Virtual On line
June 22, 2020
June 22, 2020
June 26, 2021
Computing and Information Technology
Computer science and cybersecurity have gained the attention of various stakeholders, industry representatives, educators, parents and students who are thinking about their future careers. Teaching computer science courses has moved into K-12 education, no longer introduced in the college classroom. There are various reasons for this trend. One is that in this way more children have access to the curriculum that integrates computer science principles, not just those undergraduate students in specific STEM majors. Other industries need different levels of computer science and cybersecurity education. There are various programs across the nation that are focusing on introducing these topics as early as elementary school through various outreach programs or even in the regular curriculum.

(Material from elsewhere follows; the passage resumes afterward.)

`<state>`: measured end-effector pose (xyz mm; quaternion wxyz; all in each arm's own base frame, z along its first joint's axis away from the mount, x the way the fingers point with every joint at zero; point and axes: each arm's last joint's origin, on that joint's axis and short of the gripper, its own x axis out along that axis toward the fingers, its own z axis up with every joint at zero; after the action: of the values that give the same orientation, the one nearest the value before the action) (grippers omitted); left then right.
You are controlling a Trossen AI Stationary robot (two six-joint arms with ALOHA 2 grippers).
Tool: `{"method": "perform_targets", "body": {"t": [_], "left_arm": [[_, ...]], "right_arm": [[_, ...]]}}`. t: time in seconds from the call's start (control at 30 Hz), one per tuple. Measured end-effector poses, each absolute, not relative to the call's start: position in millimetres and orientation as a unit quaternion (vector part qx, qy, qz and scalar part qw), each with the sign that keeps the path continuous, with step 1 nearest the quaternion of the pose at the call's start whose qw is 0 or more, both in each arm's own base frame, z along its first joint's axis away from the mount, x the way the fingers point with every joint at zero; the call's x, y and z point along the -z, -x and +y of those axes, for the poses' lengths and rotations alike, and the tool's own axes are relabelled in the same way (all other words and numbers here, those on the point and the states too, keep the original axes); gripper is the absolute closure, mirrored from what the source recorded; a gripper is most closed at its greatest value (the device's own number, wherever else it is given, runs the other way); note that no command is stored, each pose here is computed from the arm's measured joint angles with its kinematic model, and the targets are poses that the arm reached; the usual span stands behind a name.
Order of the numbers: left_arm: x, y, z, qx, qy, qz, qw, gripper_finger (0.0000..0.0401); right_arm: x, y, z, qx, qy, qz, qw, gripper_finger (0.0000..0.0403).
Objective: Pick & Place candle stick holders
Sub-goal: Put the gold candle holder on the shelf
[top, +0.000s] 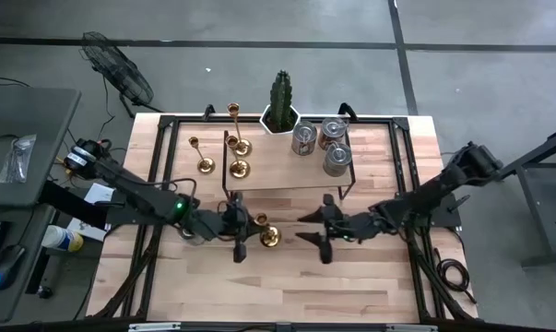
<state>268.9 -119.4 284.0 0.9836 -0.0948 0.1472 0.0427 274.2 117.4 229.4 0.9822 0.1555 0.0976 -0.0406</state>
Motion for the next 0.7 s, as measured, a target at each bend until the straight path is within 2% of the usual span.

In 2014, Governor Terry McAuliffe (Commonwealth of Virginia) established the “Cyber Virginia and the Virginia Cyber Security Commission” with recommendations that a cybersecurity workforce pipeline should start in K-12 education and that various pathways should be developed and implemented across the Commonwealth. This paper will provide an initial look into a project funded by the Department of Education that is focused on the Career and Technical Education (CTE) pathways in Computer Science and Cybersecurity. It is the first year of implementation.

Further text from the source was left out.